Summary of the invention
The object of this invention is to provide the energy-saving scheduling method based on adaptive threshold in a kind of heterogeneous distributed system, the method regulates (DVS) technology to combine the Task Duplication dispatching method based on adaptive threshold and dynamic electric voltage, meeting under the prerequisite of system performance requirement, can effectively save energy consumption.
Technical scheme of the present invention comprises the following steps:
One, first read parallel task directed acyclic graph DAG file.
Two, obtain initiating task scheduling sequence.For parallel task collection V, total n=|V| task, from export task
Figure 684005DEST_PATH_IMAGE001
start, calculate the priority of each task until beginning task
Figure 900222DEST_PATH_IMAGE002
finish.Then according to task priority size ascending order, arrange, obtain initiating task scheduling sequence.
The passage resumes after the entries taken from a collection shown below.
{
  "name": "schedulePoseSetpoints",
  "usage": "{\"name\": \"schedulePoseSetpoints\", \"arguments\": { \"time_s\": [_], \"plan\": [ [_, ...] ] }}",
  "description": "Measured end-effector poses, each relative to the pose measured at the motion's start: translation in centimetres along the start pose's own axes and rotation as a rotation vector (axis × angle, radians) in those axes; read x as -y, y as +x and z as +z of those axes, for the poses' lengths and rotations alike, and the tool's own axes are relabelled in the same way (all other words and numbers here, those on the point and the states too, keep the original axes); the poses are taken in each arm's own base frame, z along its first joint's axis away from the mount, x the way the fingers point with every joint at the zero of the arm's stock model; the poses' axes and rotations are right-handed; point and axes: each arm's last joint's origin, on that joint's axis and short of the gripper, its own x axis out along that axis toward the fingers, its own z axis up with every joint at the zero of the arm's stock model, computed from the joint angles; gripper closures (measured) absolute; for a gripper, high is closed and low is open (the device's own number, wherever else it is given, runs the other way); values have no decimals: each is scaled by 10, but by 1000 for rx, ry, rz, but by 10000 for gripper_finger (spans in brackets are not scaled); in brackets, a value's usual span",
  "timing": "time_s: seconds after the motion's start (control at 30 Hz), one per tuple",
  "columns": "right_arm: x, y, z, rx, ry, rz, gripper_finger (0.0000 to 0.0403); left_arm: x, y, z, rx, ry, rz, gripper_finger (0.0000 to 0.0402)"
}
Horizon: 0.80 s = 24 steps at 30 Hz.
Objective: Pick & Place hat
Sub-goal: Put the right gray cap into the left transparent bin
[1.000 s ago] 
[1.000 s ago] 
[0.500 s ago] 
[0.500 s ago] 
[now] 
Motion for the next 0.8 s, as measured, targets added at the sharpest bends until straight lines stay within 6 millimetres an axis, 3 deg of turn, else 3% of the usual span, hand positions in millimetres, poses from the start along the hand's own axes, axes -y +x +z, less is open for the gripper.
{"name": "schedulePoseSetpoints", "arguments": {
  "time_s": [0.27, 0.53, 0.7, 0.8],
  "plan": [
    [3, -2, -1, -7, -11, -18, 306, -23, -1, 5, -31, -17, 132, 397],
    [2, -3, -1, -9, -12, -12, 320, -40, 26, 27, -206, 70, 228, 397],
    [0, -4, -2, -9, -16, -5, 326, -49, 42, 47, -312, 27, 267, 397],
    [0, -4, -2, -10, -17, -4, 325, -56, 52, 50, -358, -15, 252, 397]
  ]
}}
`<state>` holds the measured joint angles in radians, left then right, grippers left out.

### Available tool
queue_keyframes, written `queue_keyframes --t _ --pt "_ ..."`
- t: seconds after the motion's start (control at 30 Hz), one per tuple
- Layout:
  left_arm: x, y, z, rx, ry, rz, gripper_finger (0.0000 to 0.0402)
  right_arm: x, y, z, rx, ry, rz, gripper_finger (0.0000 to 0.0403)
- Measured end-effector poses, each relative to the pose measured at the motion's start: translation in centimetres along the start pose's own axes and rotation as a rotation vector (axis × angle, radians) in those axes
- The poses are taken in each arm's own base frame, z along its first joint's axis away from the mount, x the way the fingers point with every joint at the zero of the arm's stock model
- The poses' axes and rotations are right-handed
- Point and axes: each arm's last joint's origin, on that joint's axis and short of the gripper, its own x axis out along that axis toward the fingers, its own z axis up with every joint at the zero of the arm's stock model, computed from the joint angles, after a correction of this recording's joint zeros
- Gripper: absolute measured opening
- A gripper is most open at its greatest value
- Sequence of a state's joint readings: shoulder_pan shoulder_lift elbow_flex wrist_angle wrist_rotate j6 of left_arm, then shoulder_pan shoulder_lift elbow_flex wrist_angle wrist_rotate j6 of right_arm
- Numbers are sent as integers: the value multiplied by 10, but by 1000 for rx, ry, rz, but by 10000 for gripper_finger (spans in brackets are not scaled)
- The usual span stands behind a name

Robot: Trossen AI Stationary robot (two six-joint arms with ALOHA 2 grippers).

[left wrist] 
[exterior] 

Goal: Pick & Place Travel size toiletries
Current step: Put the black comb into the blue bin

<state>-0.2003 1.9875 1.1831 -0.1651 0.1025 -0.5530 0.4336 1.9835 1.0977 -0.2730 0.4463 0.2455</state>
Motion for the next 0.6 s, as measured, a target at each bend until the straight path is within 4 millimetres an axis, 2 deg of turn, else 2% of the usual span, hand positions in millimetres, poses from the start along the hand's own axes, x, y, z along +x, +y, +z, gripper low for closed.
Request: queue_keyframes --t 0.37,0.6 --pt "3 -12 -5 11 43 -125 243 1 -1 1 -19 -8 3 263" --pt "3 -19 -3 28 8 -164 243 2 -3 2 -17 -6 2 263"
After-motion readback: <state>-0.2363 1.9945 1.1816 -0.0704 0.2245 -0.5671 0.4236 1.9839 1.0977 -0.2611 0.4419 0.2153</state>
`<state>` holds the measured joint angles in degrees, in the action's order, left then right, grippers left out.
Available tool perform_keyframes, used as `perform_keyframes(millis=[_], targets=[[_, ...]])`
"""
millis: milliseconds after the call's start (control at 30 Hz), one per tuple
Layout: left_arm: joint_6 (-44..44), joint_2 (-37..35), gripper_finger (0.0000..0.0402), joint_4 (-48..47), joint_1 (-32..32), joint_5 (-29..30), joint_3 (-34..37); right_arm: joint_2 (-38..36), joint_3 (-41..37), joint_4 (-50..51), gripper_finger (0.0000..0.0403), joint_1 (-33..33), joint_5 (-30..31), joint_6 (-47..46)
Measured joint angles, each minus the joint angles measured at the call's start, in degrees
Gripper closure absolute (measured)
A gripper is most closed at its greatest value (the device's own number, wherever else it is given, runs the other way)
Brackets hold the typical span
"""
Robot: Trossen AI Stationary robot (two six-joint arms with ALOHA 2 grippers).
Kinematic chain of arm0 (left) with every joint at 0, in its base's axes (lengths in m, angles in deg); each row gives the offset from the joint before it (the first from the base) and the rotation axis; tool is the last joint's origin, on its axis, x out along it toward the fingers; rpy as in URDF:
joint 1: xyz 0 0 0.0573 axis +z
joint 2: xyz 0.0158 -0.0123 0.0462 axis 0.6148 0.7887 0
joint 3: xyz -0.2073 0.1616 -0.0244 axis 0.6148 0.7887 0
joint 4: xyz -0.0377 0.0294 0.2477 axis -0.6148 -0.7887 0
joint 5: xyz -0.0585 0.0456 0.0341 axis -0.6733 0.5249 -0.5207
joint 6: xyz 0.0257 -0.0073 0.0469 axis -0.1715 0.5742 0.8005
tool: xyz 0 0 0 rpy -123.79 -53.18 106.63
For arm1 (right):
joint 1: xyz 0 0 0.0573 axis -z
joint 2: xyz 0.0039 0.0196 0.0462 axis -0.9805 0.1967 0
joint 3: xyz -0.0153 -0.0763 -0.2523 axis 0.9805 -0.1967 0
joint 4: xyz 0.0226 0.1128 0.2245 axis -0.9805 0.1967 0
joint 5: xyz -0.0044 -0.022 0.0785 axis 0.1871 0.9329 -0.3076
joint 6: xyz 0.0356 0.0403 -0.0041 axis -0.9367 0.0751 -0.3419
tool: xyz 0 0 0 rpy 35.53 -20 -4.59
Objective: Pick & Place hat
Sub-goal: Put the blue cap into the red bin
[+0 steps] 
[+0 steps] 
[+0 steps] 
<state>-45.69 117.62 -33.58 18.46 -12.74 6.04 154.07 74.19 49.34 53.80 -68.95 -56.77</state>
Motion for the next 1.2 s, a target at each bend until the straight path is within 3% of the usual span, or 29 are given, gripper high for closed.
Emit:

Three, obtain optimal threshold; First, from first task of initiating task scheduling sequence, start to travel through all tasks, calculate and copy current task
Figure 720411DEST_PATH_IMAGE003
best forerunner (
Figure 259845DEST_PATH_IMAGE004
) the energy consumption moreenergy that increases, the energy consumption moreenergy that wherein increased equals
Figure 936814DEST_PATH_IMAGE004
calculating energy consumption deduct it with
Figure 374749DEST_PATH_IMAGE003
between communication energy consumption, get minimum value wherein and maximal value respectively as minimum threshold min_threshold and max-thresholds max_threshold; Then, task scheduling length while utilizing the computing method of scheduling length to ask threshold value to be respectively max_threshold and min_threshold – 1 is minimum scheduling length and maximum scheduling length, the computing method of described scheduling length comprise following three steps: the first step, and under current threshold value, utilize the grouping strategy in step 4 to divide into groups to task; Second step, utilize scheduling strategy in step 5 by duty mapping to corresponding processor; The 3rd step, obtains the task scheduling length under current threshold value according to task scheduling result; Finally, specify one can meet the scheduling length that user performance requires, from min_threshold – 1, start to travel through all threshold values, and utilize dispatching method to ask task scheduling length under current threshold value, until the scheduling length of trying to achieve is less than, specify scheduling length just to finish traversal, current threshold value is optimal threshold;
Four, task grouping; From first task of initiating task scheduling sequence, carry out depth-first search until beginning task finishes; In task search procedure, if current task
Figure 998628DEST_PATH_IMAGE003
best forerunner (
Figure 205619DEST_PATH_IMAGE004
) grouping, distributed to the grouping at current task place, and be labeled as and distribute, otherwise to whether copying
Figure 7484DEST_PATH_IMAGE004
carry out; If copied
Figure 932715DEST_PATH_IMAGE004
, can increase replication task
Figure 157022DEST_PATH_IMAGE004
calculating energy consumption, reduce task scheduling length and
Figure 421782DEST_PATH_IMAGE004
with
Figure 706133DEST_PATH_IMAGE003
between communication energy consumption; Suppose that the time reducing is lesstime, the time wherein reducing equals the scheduling length reducing, and the final energy consumption increasing is that moreenergy(equals
Figure 40031DEST_PATH_IMAGE004
calculating energy consumption deduct it with
Figure 68030DEST_PATH_IMAGE003
between communication energy consumption), if lesstime>0, and moreenergy is less than or equal to optimal threshold, by replication task
Figure 249612DEST_PATH_IMAGE004
add current task to
Figure 642547DEST_PATH_IMAGE003
the grouping at place, otherwise exit current group and choose first in initiating task scheduling sequence and do not divide group task to carry out next one to divide into groups.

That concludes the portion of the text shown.